Tuesday, August 16, 2022

hell of birds

I went on my first formal bird walk this year, though I enjoy birds in my own back yard and often spot herons and swans at local ponds and owls and hawks on road trips. hell of birds is no bird walk. It is its own thing altogether! A compelling chapbook by Kimberly Povloski (Driftwood Press, 2019) with compelling cover art by Alexander Landerman, that folds over onto the back cover, too. Interestingly, the book's title comes from another work of art, Hölle der Vögel, by Max Beckmann.

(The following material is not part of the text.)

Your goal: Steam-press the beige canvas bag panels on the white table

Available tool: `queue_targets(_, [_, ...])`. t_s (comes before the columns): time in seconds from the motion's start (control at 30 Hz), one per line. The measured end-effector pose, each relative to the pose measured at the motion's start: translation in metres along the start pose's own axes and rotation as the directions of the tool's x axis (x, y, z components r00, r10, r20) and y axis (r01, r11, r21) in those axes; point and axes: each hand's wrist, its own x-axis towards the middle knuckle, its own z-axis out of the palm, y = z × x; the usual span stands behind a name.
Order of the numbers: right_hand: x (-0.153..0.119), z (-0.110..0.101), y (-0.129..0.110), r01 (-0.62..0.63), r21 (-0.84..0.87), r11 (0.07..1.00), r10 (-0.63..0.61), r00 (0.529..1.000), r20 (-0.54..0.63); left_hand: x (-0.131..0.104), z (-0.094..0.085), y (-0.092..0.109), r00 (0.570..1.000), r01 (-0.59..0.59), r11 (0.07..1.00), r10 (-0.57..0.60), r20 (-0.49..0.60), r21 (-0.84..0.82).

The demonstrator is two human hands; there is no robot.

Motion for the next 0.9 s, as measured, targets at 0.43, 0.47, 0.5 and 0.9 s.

The gray swirl of birds in Landerman's cover reminds me of a phrase I love in one of Povloski's poems: "dark pearl of weather." Then a sad, moody poem called "pearl" begins, "The summer your parents planted a wisteria tree it died." Then a coincidence, a short poem called "painted bunting" reminds me of Thoreau burning down the forest in O'Nights.

     i could set fire
     to these fields

     i could burn

The book is about "bird gods" as much as birds, about saints and suffering. It ends with an interview with the poet about subject matter and process. I love her answer to the first question, about birds: "They exist and thrive in human-engineered environments--in the cities and suburbs that have destroyed their natural habitats." That's something I learned on my first bird walk! How my own community is actually a haven for birds that would otherwise be displaced. Povloski goes on, "That adaptability, that cunning, seems almost elemental. Birds-as-animal embody an extant wilderness in our daily lives. I think that's what makes birds-as-symbol so provocative."

Yet another wonderful find in the Sealey Challenge this August!